TASK OBJECTIVE: Every line in the records below between the one holding "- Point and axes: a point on" and the one holding "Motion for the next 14", inclusive, is to be set down exactly; all other lines are to be left out.

INPUT FOR THIS TASK:
════════════════
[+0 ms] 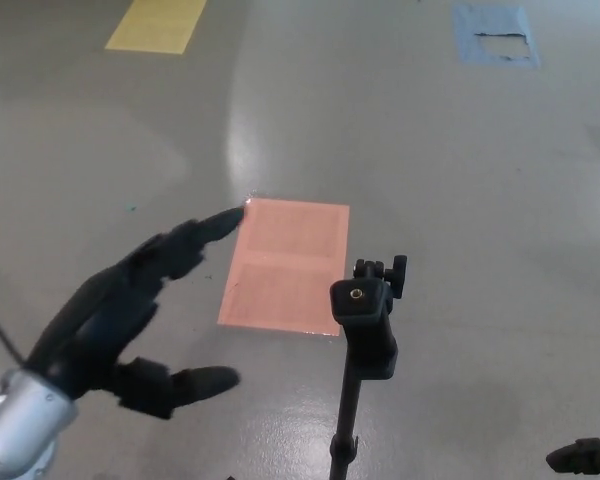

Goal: The robot uses its left hand to grab the top of a phone stand kept on the floor and rotates it anti-clockwise

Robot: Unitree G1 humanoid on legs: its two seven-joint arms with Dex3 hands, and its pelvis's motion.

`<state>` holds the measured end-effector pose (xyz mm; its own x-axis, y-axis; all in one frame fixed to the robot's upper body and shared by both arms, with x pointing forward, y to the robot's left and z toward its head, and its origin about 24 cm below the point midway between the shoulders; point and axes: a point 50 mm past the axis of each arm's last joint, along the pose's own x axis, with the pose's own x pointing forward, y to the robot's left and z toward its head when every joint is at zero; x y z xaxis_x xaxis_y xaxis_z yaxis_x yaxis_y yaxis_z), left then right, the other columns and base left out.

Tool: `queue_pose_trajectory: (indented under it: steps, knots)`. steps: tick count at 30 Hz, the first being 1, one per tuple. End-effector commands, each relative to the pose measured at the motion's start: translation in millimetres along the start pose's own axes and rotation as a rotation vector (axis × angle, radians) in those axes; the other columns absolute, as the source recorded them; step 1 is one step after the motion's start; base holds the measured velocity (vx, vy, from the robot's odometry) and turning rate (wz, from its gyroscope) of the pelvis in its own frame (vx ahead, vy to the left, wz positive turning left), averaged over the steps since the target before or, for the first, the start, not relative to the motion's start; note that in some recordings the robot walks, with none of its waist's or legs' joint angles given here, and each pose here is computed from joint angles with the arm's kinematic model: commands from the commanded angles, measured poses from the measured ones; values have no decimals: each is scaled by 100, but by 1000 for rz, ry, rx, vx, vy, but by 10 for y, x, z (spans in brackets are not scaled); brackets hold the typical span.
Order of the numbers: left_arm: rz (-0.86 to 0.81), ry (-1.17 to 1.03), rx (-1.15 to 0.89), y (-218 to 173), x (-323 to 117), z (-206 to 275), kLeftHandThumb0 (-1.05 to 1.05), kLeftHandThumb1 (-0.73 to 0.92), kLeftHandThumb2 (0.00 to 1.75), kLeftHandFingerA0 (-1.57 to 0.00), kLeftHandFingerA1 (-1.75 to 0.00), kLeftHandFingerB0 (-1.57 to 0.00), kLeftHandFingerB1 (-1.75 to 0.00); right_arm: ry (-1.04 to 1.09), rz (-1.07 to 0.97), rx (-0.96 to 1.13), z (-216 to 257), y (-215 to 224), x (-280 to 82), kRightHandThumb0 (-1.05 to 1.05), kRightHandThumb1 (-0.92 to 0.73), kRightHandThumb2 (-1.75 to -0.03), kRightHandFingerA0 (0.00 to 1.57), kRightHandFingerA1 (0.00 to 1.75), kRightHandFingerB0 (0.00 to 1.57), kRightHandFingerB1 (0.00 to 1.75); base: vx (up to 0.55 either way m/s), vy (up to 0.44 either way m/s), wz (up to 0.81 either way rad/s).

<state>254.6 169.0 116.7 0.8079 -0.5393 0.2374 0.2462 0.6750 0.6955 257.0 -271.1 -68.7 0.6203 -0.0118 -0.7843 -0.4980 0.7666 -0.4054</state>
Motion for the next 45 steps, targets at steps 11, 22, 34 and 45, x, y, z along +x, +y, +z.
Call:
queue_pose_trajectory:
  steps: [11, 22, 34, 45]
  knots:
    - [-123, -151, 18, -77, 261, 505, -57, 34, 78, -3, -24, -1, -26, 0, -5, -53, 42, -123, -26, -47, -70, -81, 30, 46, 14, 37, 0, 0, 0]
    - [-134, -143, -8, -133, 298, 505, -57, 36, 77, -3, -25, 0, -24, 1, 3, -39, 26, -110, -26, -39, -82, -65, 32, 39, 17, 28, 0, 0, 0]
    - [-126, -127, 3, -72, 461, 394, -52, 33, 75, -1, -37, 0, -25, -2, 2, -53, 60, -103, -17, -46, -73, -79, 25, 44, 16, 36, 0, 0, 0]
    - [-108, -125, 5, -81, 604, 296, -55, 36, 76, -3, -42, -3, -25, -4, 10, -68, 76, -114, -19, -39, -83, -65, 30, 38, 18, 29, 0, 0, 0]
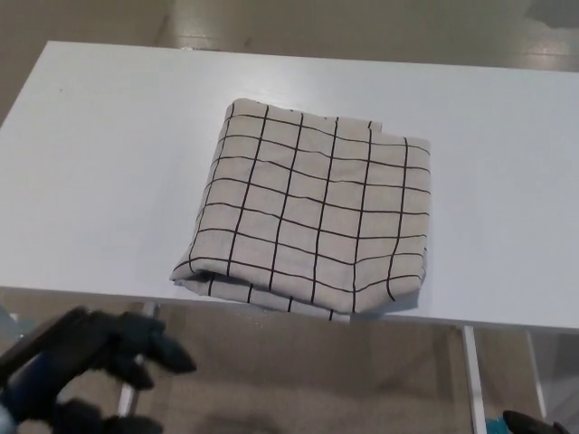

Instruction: Use the left hand to fold a white towel with checkered patterns in half.

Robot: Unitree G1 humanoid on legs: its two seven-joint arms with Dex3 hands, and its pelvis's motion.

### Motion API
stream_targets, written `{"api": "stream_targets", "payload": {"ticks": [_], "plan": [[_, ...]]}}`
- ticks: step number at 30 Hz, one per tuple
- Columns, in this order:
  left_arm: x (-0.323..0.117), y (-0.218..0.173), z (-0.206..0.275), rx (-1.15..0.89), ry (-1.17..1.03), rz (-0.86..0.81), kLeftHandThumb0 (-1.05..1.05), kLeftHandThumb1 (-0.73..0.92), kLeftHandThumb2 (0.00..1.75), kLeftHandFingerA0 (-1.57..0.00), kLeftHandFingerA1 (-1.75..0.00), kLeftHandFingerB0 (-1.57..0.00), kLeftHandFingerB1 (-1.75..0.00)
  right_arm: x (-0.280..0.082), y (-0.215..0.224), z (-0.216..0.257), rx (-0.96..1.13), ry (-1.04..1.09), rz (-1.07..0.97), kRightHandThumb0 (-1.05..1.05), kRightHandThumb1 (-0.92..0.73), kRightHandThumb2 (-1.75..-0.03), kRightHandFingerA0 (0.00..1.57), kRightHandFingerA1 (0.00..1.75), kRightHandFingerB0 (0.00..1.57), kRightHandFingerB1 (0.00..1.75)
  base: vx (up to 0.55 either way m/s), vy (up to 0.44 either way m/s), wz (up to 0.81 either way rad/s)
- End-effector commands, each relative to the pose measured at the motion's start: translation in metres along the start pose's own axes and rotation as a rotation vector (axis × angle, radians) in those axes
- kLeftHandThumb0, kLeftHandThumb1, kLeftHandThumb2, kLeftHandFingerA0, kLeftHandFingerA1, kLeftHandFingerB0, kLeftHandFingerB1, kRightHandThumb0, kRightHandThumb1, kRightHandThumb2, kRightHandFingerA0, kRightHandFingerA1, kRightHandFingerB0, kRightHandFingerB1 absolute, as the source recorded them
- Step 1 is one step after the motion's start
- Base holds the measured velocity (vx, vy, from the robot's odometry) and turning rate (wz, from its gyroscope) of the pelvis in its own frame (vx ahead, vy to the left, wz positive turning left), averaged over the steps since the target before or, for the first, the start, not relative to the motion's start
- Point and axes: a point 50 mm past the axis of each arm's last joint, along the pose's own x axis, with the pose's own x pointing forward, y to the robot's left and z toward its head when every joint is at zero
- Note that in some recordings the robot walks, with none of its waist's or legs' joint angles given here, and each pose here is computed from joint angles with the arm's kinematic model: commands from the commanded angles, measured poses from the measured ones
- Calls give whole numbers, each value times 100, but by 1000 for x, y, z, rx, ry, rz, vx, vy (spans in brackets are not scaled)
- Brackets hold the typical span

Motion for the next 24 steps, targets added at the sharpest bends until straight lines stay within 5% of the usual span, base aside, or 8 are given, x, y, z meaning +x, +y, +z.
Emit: {"api": "stream_targets", "payload": {"ticks": [1, 2, 5, 6, 9, 11, 17, 24], "plan": [[-111, -6, -8, -1074, -435, -482, -62, 38, 71, -92, -61, -82, -57, -25, -1, -29, -3, 183, 42, -40, -80, -63, 52, 62, 55, 52, 0, 0, 0], [-108, -12, -14, -1082, -398, -469, -52, 41, 54, -92, -52, -84, -48, -25, -1, -28, -1, 181, 43, -40, -80, -63, 52, 62, 56, 52, 0, 0, 0], [-98, -29, -34, -1043, -189, -381, -55, 41, 53, -87, -49, -80, -46, -23, 0, -26, 2, 175, 38, -39, -80, -63, 52, 63, 55, 52, 0, 0, 0], [-90, -39, -48, -969, -50, -309, -70, 36, 72, -69, -52, -60, -46, -23, 0, -26, -4, 172, 37, -39, -79, -63, 53, 63, 55, 52, 0, 0, 0], [-78, -57, -66, -855, 92, -223, -65, 41, 54, -61, -41, -62, -40, -22, -1, -26, -23, 173, 44, -39, -79, -63, 53, 63, 55, 52, 0, 0, 0], [-69, -77, -90, -748, 263, -100, -64, 43, 55, -42, -35, -43, -34, -23, 1, -26, -30, 175, 46, -39, -80, -63, 53, 63, 55, 51, 0, 0, 0], [-59, -109, -121, -606, 552, 131, -66, 44, 55, -45, -36, -50, -36, -28, 4, -28, -19, 172, 49, -39, -80, -63, 53, 63, 55, 52, 0, 0, 0], [-51, -123, -144, -982, 722, 418, -57, 34, 68, -51, -48, -43, -44, -11, 6, -21, 12, 166, 29, -40, -80, -63, 53, 63, 54, 51, 0, 0, 0]]}}
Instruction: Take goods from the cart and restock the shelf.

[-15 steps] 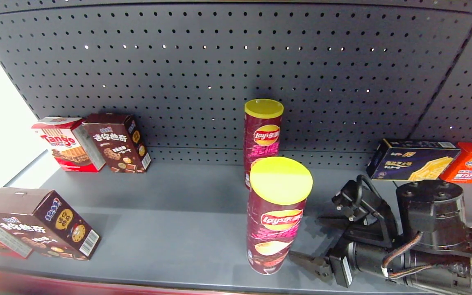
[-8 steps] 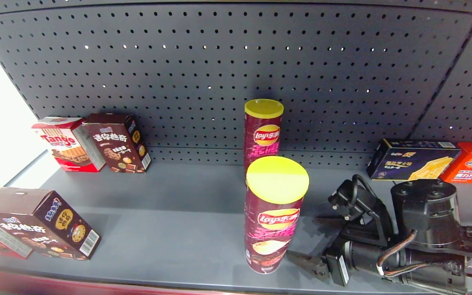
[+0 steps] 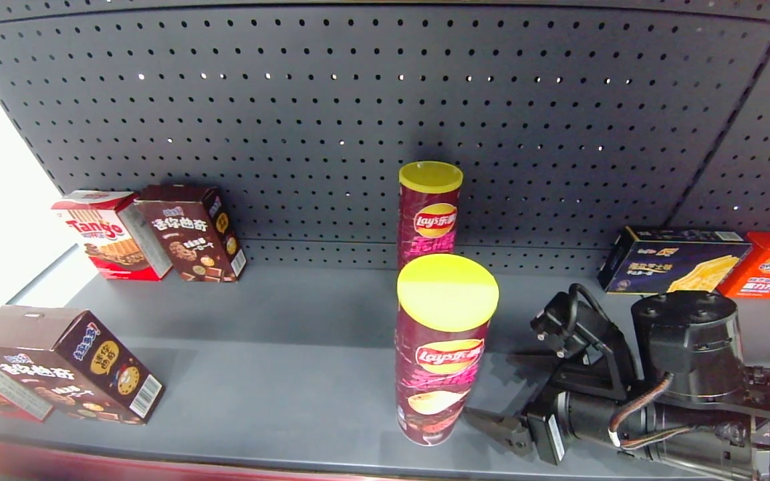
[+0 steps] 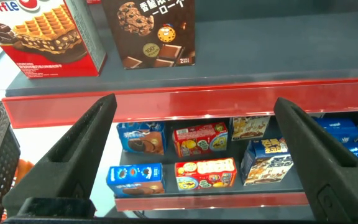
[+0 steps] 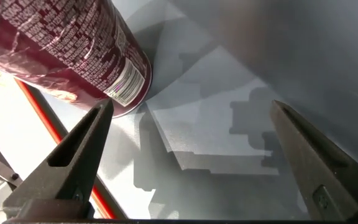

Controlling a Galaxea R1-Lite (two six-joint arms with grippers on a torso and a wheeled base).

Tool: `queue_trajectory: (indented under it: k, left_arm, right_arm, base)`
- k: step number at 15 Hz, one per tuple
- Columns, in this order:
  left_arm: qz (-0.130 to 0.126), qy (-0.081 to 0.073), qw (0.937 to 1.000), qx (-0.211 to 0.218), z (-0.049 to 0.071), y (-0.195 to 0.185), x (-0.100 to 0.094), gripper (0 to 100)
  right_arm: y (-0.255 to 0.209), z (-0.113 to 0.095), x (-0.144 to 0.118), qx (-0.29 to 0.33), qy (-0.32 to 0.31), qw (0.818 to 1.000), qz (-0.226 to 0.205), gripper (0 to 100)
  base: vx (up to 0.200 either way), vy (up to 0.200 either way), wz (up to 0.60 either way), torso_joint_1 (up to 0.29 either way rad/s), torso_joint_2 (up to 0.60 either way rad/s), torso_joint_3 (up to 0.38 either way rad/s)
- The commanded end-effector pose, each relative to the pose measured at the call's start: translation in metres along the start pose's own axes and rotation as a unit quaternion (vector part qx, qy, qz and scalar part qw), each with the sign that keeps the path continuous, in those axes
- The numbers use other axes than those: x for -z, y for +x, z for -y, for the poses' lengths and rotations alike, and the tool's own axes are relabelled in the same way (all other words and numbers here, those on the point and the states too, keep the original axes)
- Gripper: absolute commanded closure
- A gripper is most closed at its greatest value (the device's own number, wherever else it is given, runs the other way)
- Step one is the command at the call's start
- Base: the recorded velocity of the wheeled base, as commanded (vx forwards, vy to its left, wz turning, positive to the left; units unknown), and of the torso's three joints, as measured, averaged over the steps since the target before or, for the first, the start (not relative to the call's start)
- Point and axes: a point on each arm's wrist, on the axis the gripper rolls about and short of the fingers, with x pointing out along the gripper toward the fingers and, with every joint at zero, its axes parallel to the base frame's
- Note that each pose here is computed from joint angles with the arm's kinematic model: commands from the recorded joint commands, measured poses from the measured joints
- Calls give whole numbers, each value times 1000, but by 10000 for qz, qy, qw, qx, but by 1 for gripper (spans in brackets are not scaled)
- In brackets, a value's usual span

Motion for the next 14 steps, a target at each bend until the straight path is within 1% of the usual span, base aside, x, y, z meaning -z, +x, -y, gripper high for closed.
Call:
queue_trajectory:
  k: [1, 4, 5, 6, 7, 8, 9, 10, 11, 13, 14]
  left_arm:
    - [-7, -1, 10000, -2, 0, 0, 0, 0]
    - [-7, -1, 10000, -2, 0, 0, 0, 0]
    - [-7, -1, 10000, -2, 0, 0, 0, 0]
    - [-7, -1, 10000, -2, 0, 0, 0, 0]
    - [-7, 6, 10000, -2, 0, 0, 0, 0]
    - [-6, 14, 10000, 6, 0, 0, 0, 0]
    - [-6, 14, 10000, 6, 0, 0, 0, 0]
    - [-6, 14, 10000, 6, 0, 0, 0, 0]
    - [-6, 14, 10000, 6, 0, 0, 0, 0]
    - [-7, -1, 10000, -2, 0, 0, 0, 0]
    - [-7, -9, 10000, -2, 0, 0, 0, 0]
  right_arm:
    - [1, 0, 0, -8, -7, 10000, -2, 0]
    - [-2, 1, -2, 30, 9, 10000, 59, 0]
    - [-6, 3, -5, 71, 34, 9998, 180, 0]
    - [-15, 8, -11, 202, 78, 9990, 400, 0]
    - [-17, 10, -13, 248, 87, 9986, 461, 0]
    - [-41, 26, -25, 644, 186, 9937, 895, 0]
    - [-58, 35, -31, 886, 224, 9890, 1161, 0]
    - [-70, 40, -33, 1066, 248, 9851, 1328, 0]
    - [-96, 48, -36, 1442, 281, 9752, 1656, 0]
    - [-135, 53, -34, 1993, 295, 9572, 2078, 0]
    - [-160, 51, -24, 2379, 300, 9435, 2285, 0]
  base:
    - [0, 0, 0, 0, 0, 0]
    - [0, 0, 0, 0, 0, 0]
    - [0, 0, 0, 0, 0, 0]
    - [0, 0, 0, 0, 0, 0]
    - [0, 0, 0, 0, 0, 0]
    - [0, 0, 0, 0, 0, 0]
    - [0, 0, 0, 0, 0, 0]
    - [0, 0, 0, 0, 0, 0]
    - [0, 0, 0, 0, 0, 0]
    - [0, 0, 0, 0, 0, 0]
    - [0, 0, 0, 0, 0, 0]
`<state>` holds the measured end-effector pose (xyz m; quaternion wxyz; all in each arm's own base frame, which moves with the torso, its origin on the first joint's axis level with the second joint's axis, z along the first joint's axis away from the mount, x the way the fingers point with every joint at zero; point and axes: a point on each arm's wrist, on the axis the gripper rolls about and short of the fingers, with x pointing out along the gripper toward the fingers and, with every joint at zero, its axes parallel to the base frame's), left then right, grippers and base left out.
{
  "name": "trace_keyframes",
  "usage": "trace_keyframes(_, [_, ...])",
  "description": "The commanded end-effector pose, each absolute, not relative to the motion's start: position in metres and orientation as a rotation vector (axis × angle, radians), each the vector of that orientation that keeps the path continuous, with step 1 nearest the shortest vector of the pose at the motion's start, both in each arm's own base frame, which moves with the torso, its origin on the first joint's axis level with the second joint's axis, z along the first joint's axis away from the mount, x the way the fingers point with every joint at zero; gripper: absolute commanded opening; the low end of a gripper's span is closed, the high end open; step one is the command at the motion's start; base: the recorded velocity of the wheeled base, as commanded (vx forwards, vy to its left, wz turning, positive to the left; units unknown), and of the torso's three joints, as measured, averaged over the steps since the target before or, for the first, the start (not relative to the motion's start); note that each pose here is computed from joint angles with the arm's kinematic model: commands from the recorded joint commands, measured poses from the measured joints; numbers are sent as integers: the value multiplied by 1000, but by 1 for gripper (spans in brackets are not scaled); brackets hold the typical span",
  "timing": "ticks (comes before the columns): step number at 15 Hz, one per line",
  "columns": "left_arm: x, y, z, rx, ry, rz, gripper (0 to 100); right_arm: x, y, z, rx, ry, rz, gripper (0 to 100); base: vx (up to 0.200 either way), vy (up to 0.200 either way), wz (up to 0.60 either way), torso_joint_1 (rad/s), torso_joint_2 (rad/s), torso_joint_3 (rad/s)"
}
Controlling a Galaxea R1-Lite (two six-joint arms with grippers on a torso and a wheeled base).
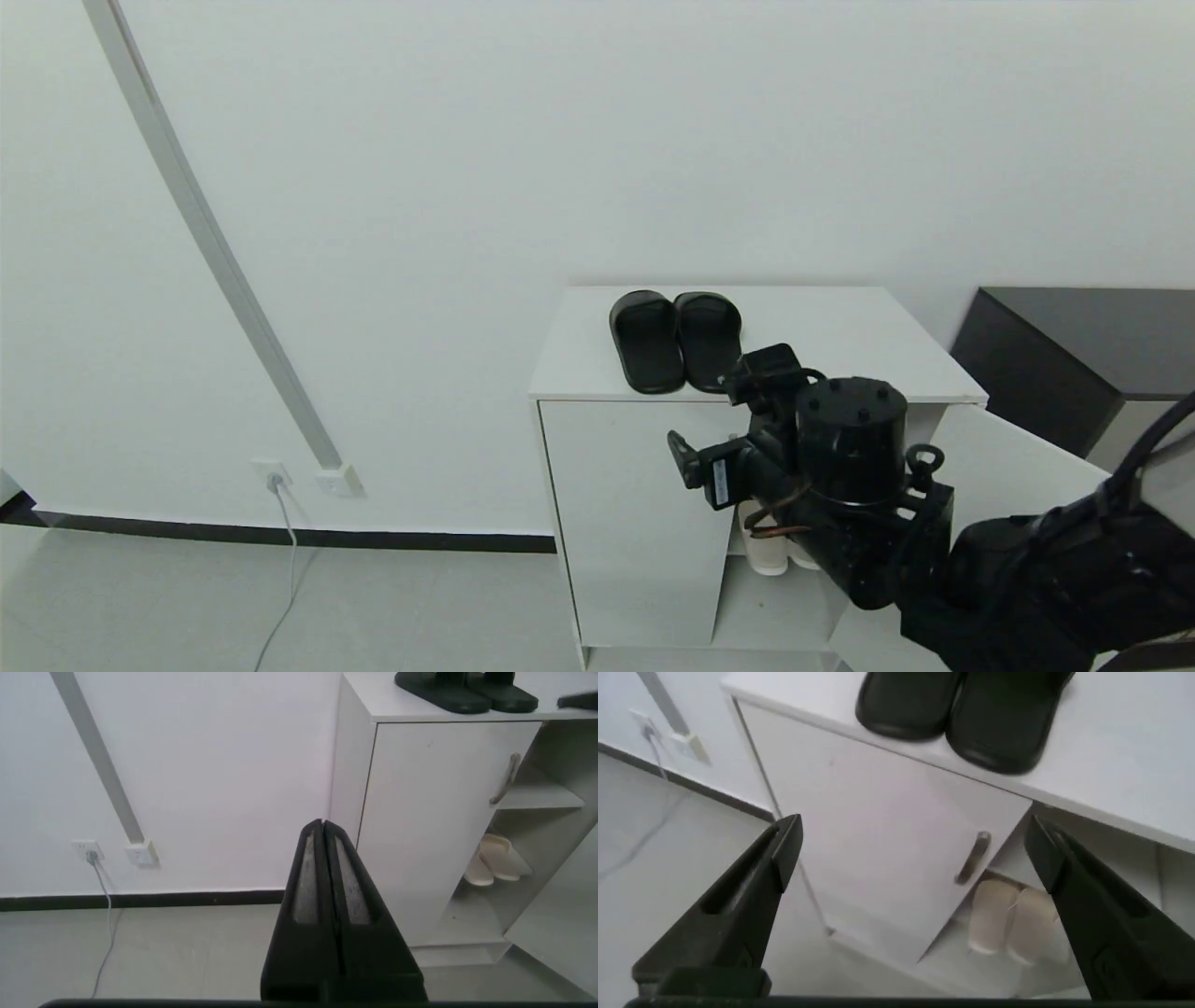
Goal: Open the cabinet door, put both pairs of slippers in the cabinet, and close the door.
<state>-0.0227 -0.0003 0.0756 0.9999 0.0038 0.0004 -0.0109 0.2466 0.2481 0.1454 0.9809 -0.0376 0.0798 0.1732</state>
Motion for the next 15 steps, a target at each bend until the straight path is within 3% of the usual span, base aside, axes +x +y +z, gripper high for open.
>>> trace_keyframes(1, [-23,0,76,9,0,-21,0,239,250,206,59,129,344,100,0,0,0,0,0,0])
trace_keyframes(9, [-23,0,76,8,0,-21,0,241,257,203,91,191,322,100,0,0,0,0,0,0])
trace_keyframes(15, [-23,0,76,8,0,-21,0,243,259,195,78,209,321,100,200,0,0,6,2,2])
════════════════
WRITTEN RESPONSE:
- Point and axes: a point on each arm's wrist, on the axis the gripper rolls about and short of the fingers, with x pointing out along the gripper toward the fingers and, with every joint at zero, its axes parallel to the base frame's
- Note that each pose here is computed from joint angles with the arm's kinematic model: commands from the recorded joint commands, measured poses from the measured joints
- Calls give whole numbers, each value times 1000, but by 10000 for qz, qy, qw, qx, but by 1 for gripper (spans in brackets are not scaled)
- In brackets, a value's usual span

Motion for the next 14 steps, a target at each bend until the straight path is within 1% of the usual span, base aside, x, y, z meaning -z, +x, -y, gripper high for closed.

Nothing else belongs to the answer.